Directions –
Every line below that mentions the word "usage" should be copied out.

(Records from a data source)
------------
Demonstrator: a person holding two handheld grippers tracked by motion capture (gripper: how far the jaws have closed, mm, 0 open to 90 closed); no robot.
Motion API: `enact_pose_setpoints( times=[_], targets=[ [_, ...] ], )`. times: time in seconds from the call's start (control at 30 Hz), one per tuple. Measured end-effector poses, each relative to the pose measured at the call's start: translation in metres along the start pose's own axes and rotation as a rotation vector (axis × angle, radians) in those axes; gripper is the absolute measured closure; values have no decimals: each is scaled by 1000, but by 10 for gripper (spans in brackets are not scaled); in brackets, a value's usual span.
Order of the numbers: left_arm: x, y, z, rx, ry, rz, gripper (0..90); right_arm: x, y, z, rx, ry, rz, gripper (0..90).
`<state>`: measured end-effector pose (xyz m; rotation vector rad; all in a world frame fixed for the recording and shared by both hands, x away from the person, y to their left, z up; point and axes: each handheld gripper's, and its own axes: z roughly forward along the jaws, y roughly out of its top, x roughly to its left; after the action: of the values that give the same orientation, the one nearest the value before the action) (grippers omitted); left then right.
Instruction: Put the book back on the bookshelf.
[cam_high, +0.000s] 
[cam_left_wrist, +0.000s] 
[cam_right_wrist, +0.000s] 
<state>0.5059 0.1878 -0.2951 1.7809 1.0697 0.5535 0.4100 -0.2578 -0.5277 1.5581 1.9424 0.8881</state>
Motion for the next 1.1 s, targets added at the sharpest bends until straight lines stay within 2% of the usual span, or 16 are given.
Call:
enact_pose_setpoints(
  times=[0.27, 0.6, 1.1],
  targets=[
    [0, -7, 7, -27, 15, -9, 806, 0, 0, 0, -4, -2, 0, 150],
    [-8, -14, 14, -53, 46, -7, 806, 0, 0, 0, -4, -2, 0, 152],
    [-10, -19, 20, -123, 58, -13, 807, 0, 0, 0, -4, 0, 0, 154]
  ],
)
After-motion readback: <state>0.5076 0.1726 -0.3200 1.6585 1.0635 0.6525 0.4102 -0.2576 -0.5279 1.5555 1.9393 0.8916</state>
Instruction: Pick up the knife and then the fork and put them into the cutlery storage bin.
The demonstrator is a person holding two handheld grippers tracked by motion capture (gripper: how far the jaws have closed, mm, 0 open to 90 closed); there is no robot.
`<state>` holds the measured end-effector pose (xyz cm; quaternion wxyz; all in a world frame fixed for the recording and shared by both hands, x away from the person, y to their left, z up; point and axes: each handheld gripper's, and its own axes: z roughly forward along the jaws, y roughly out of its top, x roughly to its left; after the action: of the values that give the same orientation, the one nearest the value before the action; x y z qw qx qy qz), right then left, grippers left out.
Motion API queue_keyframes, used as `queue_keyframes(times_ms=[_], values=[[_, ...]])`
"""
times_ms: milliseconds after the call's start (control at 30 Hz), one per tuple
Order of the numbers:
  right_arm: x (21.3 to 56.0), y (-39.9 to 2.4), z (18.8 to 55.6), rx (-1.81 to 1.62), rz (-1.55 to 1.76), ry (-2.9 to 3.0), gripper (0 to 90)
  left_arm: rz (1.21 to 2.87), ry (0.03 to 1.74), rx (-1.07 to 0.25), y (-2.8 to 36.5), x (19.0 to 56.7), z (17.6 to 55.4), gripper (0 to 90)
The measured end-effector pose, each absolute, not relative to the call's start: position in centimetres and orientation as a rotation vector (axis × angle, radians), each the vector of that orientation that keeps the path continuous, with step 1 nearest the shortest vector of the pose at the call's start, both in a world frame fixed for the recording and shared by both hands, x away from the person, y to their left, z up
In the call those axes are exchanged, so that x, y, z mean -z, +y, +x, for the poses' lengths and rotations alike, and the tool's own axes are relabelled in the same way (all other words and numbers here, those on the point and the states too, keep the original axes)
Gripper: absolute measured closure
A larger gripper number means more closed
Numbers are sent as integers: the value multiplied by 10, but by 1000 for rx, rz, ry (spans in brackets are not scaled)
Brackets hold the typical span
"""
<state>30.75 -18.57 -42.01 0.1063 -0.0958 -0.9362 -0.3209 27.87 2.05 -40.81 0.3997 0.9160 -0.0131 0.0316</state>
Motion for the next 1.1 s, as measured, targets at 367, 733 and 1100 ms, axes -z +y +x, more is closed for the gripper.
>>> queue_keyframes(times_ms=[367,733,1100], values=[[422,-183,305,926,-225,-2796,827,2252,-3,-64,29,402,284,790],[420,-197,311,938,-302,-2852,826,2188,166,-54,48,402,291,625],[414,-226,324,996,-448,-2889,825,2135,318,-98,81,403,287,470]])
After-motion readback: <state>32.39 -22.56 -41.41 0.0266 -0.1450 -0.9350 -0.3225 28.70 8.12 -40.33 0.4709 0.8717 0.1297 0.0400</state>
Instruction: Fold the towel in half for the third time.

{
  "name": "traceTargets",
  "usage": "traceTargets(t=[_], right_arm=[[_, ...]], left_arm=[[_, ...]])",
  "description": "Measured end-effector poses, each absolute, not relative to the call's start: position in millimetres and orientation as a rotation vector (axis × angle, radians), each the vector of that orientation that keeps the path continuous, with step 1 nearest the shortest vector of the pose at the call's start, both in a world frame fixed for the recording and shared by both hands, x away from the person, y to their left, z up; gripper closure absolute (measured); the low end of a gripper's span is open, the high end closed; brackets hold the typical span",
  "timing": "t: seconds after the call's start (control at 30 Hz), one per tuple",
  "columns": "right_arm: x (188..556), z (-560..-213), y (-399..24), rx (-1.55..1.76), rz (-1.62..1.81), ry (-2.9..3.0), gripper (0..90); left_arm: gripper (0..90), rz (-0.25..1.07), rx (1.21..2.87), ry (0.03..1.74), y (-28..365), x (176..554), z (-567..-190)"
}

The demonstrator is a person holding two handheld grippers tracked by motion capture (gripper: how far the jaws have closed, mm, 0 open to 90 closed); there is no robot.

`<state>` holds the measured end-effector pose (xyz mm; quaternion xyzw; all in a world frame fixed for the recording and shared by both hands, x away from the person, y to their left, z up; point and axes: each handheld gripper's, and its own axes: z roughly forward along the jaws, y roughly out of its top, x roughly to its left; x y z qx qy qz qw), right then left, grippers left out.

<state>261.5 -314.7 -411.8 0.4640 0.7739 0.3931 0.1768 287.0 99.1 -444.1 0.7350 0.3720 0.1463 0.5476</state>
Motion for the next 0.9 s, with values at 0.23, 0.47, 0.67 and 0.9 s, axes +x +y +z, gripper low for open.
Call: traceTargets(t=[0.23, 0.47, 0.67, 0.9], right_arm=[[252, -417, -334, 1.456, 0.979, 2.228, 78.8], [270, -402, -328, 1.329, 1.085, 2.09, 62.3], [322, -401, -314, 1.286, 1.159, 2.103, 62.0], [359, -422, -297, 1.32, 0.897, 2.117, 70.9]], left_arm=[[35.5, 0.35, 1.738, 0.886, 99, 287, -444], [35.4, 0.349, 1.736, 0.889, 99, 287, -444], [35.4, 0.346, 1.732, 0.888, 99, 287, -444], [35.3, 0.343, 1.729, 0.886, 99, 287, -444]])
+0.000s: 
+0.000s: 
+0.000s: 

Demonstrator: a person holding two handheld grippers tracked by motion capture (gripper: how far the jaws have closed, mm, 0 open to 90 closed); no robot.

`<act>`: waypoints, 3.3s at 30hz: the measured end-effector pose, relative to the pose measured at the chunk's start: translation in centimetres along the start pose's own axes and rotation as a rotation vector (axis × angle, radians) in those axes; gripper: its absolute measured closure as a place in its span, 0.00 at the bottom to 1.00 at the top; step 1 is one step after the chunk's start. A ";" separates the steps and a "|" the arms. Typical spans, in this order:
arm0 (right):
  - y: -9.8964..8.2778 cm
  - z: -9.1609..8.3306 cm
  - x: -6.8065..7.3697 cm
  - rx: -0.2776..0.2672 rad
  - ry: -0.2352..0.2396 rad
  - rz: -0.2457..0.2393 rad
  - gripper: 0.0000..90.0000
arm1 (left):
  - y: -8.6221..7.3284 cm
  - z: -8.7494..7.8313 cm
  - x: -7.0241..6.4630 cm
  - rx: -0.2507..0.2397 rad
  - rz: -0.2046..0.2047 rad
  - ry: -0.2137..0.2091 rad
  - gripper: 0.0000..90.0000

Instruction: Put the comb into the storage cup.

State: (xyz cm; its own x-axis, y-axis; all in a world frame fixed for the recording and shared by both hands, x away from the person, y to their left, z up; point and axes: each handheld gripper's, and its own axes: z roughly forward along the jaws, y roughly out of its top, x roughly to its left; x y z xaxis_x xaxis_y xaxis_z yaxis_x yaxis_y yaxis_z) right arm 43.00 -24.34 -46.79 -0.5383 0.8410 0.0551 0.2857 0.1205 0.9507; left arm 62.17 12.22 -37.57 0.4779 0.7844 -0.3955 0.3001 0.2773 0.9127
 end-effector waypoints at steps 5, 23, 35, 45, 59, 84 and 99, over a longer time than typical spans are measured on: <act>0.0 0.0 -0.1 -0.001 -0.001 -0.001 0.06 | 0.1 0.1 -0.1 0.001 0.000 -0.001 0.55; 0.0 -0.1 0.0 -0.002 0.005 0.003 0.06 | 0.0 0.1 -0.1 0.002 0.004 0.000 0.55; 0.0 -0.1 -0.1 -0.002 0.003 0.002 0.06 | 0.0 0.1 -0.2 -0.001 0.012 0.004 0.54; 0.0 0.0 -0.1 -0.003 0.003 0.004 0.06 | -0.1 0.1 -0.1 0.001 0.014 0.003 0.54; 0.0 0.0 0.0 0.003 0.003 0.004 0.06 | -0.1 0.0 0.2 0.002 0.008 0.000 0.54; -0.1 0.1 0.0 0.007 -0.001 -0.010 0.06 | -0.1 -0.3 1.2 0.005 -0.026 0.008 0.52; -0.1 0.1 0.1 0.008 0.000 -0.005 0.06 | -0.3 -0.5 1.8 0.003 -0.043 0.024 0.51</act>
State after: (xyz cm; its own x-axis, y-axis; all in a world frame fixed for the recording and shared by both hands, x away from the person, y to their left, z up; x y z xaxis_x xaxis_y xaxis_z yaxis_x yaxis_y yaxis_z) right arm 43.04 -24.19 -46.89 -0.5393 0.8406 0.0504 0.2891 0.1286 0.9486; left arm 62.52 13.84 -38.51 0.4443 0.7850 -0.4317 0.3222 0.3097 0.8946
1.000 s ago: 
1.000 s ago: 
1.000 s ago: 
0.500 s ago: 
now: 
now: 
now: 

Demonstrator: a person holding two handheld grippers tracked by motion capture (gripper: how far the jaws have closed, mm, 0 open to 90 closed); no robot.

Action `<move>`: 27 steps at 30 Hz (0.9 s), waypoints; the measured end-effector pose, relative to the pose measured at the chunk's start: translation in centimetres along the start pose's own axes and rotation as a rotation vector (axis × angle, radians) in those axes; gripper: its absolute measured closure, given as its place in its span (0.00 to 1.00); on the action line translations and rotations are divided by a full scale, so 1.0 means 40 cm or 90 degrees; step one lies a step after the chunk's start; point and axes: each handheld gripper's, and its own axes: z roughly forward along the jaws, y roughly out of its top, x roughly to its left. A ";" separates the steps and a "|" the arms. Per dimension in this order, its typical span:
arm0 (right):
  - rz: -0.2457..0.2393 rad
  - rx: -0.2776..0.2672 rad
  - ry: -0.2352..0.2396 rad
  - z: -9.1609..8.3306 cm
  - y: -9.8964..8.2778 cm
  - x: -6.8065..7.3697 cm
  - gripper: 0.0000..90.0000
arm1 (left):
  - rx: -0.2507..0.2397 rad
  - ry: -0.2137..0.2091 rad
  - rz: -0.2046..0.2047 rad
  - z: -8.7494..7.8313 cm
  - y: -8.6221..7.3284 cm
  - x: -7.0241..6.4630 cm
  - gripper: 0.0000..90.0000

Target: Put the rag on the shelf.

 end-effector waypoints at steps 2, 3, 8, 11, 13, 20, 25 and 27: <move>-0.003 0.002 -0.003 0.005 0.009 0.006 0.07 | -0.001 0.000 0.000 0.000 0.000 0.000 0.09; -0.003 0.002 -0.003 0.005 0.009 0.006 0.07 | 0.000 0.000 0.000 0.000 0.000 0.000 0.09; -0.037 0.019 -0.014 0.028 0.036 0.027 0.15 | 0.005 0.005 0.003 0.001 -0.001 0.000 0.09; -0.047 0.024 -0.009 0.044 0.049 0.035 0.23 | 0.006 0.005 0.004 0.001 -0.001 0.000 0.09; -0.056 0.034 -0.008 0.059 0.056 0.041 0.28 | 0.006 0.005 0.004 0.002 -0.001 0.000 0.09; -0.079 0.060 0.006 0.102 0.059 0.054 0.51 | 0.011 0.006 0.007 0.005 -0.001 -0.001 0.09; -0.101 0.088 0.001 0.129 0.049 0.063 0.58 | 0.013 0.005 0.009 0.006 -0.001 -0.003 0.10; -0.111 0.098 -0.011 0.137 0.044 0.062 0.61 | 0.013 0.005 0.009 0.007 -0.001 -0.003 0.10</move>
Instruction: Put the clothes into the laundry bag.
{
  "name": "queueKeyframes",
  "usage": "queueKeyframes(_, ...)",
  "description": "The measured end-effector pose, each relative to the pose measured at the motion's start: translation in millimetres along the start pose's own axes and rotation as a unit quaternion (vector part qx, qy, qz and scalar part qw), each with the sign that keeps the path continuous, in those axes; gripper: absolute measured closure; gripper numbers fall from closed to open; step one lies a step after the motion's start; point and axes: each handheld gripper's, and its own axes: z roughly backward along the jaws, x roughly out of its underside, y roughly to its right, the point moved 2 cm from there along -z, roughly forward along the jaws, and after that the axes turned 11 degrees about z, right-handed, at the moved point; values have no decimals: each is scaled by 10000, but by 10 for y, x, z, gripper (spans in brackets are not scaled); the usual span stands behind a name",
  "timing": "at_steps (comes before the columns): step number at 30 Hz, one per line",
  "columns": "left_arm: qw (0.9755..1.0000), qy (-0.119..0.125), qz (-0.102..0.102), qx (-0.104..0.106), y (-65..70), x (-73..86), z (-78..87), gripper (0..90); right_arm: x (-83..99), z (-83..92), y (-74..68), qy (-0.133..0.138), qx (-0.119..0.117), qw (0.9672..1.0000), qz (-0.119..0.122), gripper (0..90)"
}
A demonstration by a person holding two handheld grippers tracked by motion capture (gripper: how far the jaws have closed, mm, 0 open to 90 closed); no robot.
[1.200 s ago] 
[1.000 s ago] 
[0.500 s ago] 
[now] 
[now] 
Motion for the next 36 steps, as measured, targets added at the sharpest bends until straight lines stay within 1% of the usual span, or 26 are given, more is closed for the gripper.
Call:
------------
Task result –
  "usage": "traceTargets(t=[_], right_arm=[[_, ...]], left_arm=[[_, ...]])",
  "usage": "queueKeyframes(_, ...)",

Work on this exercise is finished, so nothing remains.